A QCQP and SDP Formulation of the Optimal Power Flow Including Renewable Energy Resources

Abstract

The optimal power flow (OPF) problem is a relevant subject for the secure and economic power systems operation. For instance, OPF can be used to reduce the power system technical losses. A reduction in 0.1% in the losses accounts for near 50 billion USD in cost savings. Likewise, OPF can be used along with power production forecast tools, for renewable energy sources, to evaluate their impact in the grid security operation planning. In an OPF problem, an objective function related with demand supply generation cost, power line losses, or violation limits is optimized subject to several system security constraints. These constraints are related with branch power flow limits, voltages limits, power injection limits, among others. The exact model of the objective function and constraints of the OPF problem is neither linear nor convex. In this paper it is presented the OPF problem in a Quadratically Constrained Quadratic Program (QCQP) approach.
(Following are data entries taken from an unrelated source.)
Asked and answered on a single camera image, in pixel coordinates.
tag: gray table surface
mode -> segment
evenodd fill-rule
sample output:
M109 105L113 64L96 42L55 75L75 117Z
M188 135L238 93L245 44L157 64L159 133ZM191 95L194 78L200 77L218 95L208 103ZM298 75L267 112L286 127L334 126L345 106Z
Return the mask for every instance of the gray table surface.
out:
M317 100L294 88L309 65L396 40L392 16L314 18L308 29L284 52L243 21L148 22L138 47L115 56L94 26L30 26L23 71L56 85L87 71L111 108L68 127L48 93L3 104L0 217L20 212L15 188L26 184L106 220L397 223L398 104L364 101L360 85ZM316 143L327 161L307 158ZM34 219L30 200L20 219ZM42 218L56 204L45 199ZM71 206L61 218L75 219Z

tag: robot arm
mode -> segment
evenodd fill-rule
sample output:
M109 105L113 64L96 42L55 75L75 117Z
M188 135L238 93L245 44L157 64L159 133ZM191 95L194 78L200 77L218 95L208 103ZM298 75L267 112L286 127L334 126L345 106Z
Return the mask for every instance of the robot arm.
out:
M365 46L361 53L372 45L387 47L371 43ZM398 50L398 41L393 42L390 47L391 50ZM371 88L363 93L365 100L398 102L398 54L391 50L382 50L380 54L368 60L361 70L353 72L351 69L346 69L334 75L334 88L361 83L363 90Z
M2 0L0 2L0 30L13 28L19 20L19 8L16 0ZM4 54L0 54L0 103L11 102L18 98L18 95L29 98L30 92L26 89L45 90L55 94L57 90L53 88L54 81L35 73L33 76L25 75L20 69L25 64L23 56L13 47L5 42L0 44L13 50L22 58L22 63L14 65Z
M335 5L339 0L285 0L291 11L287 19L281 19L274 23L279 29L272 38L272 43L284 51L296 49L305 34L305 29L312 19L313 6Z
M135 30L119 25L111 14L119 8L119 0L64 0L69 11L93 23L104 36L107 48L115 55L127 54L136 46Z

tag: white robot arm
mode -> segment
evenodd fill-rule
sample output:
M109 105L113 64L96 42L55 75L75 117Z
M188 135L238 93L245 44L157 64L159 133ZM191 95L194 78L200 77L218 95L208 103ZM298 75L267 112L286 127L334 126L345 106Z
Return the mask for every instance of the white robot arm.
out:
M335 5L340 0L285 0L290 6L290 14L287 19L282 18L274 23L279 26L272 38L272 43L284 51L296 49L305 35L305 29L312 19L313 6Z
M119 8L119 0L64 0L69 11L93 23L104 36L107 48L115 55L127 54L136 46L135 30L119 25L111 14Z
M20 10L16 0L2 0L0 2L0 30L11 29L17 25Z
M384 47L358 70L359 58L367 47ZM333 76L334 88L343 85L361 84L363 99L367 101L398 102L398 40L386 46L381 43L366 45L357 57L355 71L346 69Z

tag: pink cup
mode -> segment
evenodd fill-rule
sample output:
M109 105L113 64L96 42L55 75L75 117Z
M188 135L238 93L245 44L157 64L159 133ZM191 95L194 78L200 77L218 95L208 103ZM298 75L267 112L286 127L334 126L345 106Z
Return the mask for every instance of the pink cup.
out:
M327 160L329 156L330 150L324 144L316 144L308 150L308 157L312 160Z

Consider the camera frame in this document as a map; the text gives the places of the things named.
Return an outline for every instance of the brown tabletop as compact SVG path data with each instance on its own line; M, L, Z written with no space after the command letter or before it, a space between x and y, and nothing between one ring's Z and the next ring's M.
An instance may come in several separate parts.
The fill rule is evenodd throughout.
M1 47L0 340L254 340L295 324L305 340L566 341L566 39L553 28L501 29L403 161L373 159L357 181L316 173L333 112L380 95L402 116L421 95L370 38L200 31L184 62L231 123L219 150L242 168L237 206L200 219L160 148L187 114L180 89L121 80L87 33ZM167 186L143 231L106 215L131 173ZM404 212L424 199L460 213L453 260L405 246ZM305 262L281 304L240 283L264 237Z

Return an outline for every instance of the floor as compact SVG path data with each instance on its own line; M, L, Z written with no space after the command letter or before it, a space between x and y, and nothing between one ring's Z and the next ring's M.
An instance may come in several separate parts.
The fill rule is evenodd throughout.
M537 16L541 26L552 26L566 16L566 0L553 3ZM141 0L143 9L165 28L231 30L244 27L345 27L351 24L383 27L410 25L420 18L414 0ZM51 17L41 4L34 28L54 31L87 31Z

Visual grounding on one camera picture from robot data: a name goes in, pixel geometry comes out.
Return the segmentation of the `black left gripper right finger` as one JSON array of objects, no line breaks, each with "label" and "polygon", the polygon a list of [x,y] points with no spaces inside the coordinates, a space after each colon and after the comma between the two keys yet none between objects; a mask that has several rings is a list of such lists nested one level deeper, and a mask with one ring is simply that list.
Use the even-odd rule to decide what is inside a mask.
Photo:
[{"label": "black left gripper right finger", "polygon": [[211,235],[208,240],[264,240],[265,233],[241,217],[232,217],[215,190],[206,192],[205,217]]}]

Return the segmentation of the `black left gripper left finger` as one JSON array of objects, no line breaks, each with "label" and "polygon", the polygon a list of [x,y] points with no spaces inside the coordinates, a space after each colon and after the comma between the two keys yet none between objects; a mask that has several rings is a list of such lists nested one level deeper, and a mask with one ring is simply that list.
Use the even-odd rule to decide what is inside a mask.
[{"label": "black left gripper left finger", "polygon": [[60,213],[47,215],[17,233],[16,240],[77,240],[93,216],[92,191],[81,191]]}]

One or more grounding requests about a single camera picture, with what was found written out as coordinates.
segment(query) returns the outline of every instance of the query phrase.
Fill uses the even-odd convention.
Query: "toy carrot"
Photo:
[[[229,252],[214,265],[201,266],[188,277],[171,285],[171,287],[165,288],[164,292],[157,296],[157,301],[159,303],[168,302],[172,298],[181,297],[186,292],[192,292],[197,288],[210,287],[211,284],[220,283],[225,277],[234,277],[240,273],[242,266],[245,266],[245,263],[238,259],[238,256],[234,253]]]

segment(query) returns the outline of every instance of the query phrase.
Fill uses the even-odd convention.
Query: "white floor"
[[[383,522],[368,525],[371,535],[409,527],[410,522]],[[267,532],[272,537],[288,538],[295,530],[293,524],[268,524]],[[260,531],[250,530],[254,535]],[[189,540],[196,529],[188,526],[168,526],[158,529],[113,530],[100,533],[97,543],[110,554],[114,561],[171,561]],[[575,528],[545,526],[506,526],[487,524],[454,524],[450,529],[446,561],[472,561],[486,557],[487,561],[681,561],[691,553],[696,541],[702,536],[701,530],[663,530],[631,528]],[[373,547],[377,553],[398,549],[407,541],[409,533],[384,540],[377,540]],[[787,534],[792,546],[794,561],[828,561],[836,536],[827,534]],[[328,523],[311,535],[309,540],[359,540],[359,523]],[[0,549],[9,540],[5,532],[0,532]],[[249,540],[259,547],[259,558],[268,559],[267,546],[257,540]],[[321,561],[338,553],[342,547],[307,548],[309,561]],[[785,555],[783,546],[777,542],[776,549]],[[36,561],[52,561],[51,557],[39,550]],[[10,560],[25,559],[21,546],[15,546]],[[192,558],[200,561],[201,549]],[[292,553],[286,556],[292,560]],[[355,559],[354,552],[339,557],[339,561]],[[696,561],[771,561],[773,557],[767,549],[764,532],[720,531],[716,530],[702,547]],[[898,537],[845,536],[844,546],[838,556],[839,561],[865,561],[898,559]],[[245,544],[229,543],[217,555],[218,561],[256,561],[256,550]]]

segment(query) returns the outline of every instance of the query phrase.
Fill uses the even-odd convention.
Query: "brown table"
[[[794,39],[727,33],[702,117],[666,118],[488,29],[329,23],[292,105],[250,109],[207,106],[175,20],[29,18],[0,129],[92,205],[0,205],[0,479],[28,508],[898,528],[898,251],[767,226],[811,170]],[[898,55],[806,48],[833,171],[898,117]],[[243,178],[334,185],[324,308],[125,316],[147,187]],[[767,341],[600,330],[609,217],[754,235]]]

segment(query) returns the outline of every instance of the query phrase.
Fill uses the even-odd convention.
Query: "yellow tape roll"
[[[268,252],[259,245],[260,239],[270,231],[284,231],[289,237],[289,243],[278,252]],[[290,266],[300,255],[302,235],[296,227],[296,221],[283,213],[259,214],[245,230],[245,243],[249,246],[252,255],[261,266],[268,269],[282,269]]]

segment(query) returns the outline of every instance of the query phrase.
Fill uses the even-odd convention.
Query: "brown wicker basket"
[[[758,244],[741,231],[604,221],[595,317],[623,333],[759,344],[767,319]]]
Objective function is based on a quadratic function of the bus voltages and constraints are formulated as Quadratic forms. A two-bus system is used to demonstrates the non-convexity of the OPF problem. Also, it is presented the Rank- 1 convex relaxation of the OPF problem which relaxes the QCQP model into a positive Semidefinite Programming (SDP) model. Once the OPF problem is relaxed into a SDP convex form, a global optimal solution can be obtained. An application example for the OPF problem is presented for the IEEE 14 system. The QCQP and the SDP results are compared and discussed.